American government official (born 1956)

Randall M. Fort (born July 4, 1956, Richmond, Indiana) is currently Director of Programs Security, Cyberdomain Team, Raytheon Corporation. He was formerly the Assistant Secretary of State for Intelligence and Research in the United States Department of State from November 2006 through January 2009, as part of the Bush administration.

After high school, Fort attended George Washington University (1974–1978), graduating with a Bachelor of Arts degree. He also attended the University of Cincinnati and Ohio State University, where he studied Japanese.

During his time in college, beginning in 1976, Fort worked for Rep. Bill Gradison (R – Ohio 1), including work on Gradison's campaign for reelection in 1976 and 1978. After his graduation, he continued working for Gradison as a legislative aide, and as district representative in Gradison's district office in Cincinnati.

In 1980, Fort was named a Henry Luce Scholar for 1980–81. As such, he spent 1980–81 working as a research assistant for a member of the Diet of Japan.

Fort returned to the United States in 1982, taking a job as assistant director at the President's Foreign Intelligence Advisory Board (PFIAB).

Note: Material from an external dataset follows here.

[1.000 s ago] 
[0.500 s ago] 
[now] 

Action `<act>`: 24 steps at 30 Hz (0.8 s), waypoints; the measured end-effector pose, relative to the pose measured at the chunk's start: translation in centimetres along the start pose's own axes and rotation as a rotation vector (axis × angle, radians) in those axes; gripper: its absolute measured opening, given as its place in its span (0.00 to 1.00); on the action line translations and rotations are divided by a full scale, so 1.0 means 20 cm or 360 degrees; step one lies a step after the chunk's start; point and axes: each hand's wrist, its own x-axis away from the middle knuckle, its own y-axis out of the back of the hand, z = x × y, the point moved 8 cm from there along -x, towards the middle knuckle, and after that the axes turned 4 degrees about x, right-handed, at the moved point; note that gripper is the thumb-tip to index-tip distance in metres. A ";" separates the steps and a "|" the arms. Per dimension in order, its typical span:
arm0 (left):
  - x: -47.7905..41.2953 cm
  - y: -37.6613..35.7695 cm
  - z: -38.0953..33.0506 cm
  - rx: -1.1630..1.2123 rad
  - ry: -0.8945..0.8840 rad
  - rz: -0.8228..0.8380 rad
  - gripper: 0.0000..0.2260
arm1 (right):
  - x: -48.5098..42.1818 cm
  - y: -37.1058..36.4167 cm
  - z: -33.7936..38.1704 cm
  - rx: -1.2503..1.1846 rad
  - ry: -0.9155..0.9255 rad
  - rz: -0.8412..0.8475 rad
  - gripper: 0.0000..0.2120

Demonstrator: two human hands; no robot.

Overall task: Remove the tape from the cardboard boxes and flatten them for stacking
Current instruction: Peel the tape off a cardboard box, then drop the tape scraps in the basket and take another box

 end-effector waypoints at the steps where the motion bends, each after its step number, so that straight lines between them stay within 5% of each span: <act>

He was subsequently promoted to deputy executive director, before leaving PFIAB in 1987.

In 1987, Fort became special assistant to the Secretary for National Security, as well as director of the Office of Intelligence Support at the United States Department of the Treasury. He held both posts until the end of the Reagan administration.

Fort joined the Bureau of Intelligence and Research of the United States Department of State in 1989, as Deputy Assistant Secretary for Functional Analysis and Research, a post he held for the rest of the presidency of George H. W. Bush.

With the arrival of the Clinton administration, in 1993, Fort departed government for the private sector, taking a position as Director of Special Projects at TRW in two of its Space and Defense operating groups. In 1996, he moved to Goldman Sachs to become its Director of Global Security (he was in charge of firm-wide security), and then as chief of staff to the President and co-Chief Operating Officer of the firm.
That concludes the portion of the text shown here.